QUOTE (Massacre @ Mar 15 2011, 01:24 AM) *
Oh, good one. The "you're on the internet so you must have no life" insult isn't moronic or unoriginal at all. You must, without a doubt, be a very important member of society, not at all a waste of the already barely valuable gift of life.

As is the case for everyone who takes issue with people who make them sad on the internet, you are one of two kinds of people:

You are exactly what you claim I am, and that is a lonely, pathetic basement dweller. You life is spent eating eight pounds of junk food per day, masturbating to anything you find online that's even remotely feminine, and wishing you had good looks and social skills. You continue to live with your mother until she dies of a combination of lung cancer and liver failure brought on by the chain-smoking and heavy drinking she used to cope with what a failure you are. Your mother mercifully dead and free of the living embodiment of failure she regretfully thrust from her loins, the bills start to pile up and you, unemployed and unable to pay these bills (of course), lose the house and everything in it.

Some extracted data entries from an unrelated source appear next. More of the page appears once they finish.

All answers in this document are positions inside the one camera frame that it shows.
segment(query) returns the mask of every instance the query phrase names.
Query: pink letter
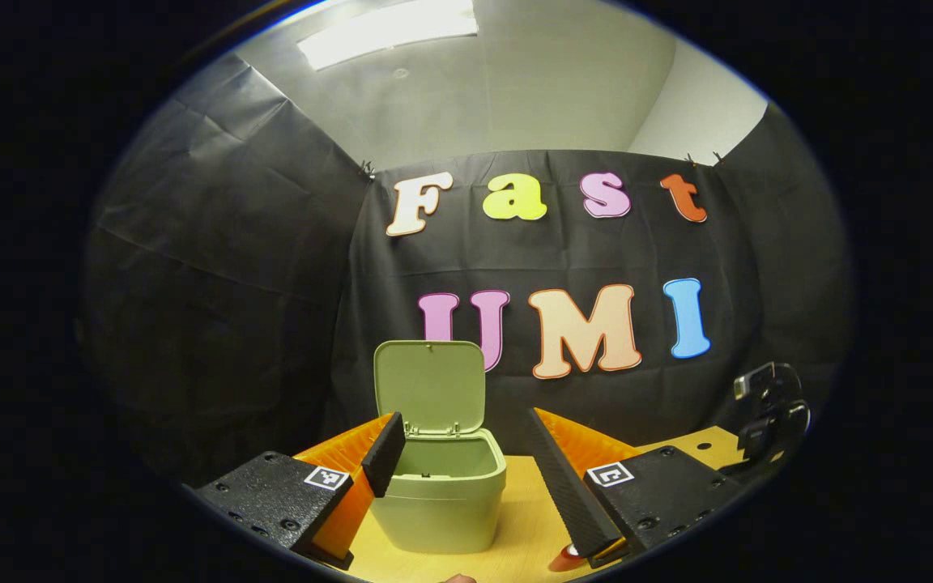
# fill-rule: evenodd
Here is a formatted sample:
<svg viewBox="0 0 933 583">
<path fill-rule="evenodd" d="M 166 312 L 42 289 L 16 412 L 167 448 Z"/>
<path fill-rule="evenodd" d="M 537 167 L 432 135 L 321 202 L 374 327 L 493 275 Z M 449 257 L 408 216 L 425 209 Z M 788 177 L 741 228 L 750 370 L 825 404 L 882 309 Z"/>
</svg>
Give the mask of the pink letter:
<svg viewBox="0 0 933 583">
<path fill-rule="evenodd" d="M 590 215 L 599 218 L 624 217 L 633 203 L 625 192 L 619 190 L 624 185 L 621 178 L 610 172 L 586 174 L 580 184 L 586 201 L 582 205 Z"/>
<path fill-rule="evenodd" d="M 485 372 L 499 364 L 503 356 L 503 306 L 510 303 L 510 295 L 500 289 L 478 291 L 470 303 L 481 314 L 481 353 L 484 354 Z M 452 339 L 452 311 L 459 306 L 455 294 L 422 296 L 418 304 L 423 310 L 423 337 L 425 340 Z"/>
<path fill-rule="evenodd" d="M 488 289 L 470 296 L 470 303 L 481 313 L 484 369 L 492 370 L 503 357 L 503 306 L 510 303 L 510 295 L 502 289 Z"/>
<path fill-rule="evenodd" d="M 459 306 L 455 294 L 430 294 L 417 303 L 423 310 L 423 339 L 452 339 L 452 310 Z"/>
</svg>

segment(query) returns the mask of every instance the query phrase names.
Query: trash bin lid
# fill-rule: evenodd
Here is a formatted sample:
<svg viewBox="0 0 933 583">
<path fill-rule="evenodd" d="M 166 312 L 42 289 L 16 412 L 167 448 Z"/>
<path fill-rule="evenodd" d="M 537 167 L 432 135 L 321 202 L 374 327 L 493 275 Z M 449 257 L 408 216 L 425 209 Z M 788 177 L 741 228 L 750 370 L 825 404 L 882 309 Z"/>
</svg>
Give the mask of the trash bin lid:
<svg viewBox="0 0 933 583">
<path fill-rule="evenodd" d="M 420 434 L 476 431 L 484 421 L 484 355 L 462 340 L 390 340 L 373 354 L 377 412 Z"/>
</svg>

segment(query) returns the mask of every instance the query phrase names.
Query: peach letter
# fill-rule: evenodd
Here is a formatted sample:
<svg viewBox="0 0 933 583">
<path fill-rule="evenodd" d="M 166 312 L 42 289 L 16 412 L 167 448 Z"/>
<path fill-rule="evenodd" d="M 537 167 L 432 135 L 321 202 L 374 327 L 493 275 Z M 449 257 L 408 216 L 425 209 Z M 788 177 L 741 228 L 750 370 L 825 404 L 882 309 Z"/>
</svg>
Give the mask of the peach letter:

Somehow even more of a failure than you already were, you wander from place to place eating out of dumpsters and sleeping in your own filth until you finally die of AIDS, which you contracted from a diseased whore you scrounged up enough money to pay for, so you could finally lose your virginity while at the same time pretending that your mother was back in your life.

Or:

You are the type who was an athlete in high school, who was genetically doomed to be an idiot but managed to finish school and even get a college scholarship because you were so good at a worthless children's game. You went off to college with a suitcase full of polo shirts and condoms, the polo shirts, because you're a douche, and the condoms to prevent you from impregnating the dim-witted young college girls whom you could never touch without the aid of Rohypnol, a drug you refer to as "roofies" because you can neither spell or pronounce Rohypnol. You scrape by with borderline D's for the next four years, and leave the campus to go out into the real world where your realize you're not intelligent or talented enough to do anything of value with your life. Misery and minimum wage ensues for thirty years, then you blow your brains out, and your corpse, alone and forgotten, is not discovered until the smell of rotting flesh seeps under your door and your bodily fluids finally soak through the floor of your studio apartment and into the room below you. Your body is cremated, the ashes scraped into a garbage bin because there was no one in your life who valued you enough to pay for a casket, funeral, or burial plot.

You're undoubtedly one of the two, otherwise you would have better things to do than complain about the theme of a forum that doesn't care about anything you have to say.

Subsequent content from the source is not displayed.